Fw 190A-8, ‘Blue 6', II./JG26, Western Front, Sept 1944
Even though the Allies had air supremacy, they did not underestimate the potential of havoc the Luftwaffe could still cause in the West in the later months of 1944. Most missions over German occupied territories still came with a powerful fighter escort for this specific reason. Some of the allied fighters were “long range” and could now provide protection for greater periods of time. For the planning of Operation ‘Market Garden', it was to be no different. All allied transports into the Arnhem area were to have fighter escorts were possible.
The German Luftwaffe still possessed some advantages over the allies in September 1944. From within the ‘Fortress' cities that they still controlled on the Coast of France as well as the occupied areas of Northwest Holland, the Germans could inform the Luftwaffe headquarters of impending allied formations flying East towards Germany. Based on this information, the Luftwaffe were able to scramble fighters to intercept the RAF and USAAF planes before reaching their objectives.
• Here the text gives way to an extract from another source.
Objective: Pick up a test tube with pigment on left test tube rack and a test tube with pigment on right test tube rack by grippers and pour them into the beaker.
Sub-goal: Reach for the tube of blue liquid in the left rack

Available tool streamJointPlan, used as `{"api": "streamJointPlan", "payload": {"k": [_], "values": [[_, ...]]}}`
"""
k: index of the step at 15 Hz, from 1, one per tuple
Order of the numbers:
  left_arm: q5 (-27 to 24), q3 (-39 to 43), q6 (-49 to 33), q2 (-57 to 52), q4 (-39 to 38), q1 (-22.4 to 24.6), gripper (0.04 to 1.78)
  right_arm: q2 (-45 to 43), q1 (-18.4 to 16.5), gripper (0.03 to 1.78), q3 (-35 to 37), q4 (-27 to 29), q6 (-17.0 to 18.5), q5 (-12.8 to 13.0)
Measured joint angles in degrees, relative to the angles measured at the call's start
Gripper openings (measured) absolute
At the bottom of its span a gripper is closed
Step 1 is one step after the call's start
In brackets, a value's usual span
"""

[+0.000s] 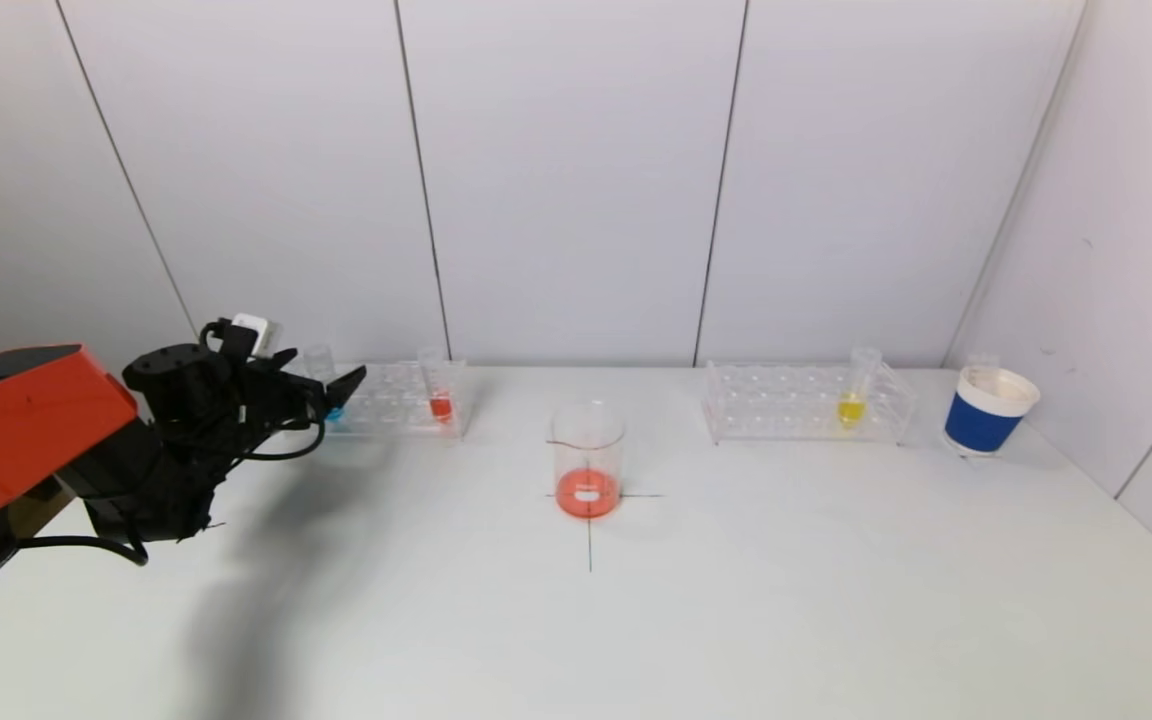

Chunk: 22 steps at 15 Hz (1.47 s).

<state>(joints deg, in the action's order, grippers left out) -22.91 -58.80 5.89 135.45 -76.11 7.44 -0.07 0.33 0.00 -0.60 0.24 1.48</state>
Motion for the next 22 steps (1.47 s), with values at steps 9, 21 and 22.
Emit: {"api": "streamJointPlan", "payload": {"k": [9, 21, 22], "values": [[0.1, -0.3, 0.0, 0.7, 0.0, 0.1, 1.76, 0.0, 0.0, 1.77, 0.0, 0.0, 0.0, 0.0], [0.2, -0.2, -0.1, -0.4, -0.1, 0.2, 1.76, 0.0, 0.0, 1.77, 0.0, 0.0, 0.0, 0.0], [0.2, -0.2, -0.1, -0.4, -0.1, 0.2, 1.76, 0.0, 0.0, 1.77, 0.0, 0.0, 0.0, 0.0]]}}
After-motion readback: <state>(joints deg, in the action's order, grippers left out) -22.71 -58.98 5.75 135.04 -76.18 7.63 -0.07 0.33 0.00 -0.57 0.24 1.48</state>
This was exactly what occurred on the initial landings on the 17th September 1944. However, due to the effective allied fighter escort on the first day, the transport planes carrying the British Paratroops into Arnhem were not harassed by the Luftwaffe.
However the Germans were fortunate early in the battle to recover the Operational Plans for ‘Market Garden' off a dead officer whose Glider had crashed. Within the plans stated the locations of further drops, flight plans as well as the planned timings for these drops. Whilst it is widely believed that the German ground forces saw these plans as a trick, the Luftwaffe took them rather seriously and a chance to hit the Allied Air force hard. Effectively the Luftwaffe over the course of the battle would employ up to 10 different Jagdgeschwaders to intercept the reinforcements and supplies coming into the Arnhem Area as per the ‘Market Garden' plans.
During the Battle of Arnhem/Oosterbeek the Germans were able to effectively request air support through the Luftwaffe Liaison officers located within the IInd SS Pz Kps HQs during the whole operational period. The Liaison officers requested air support not only for engaging allied transports over the drop zones but also for air cover for German troop movements as well as strafing runs on known British Strong points. Of course the Luftwaffe did not always hit the right target on the ground and the Germans did suffer casualties from their own planes during the operation.
During the period 17th – 26th September 1944, the Luftwaffe employed up to 10 different Jagdgeschwaders that flew from airfields such as Dortmund, Werl, Paderborn, Guetersloh, Stoermede, Achmer, Lippspringe and Plantluenne. They were to score a total of 122 victories over this period with more than half of them coming from JG 11 and JG 26 combined. It was these two units during September 1944 that housed the famous Luftwaffe Aces or ‘Experten' such as Priller, Grislawski, Mietusch and Krupinski.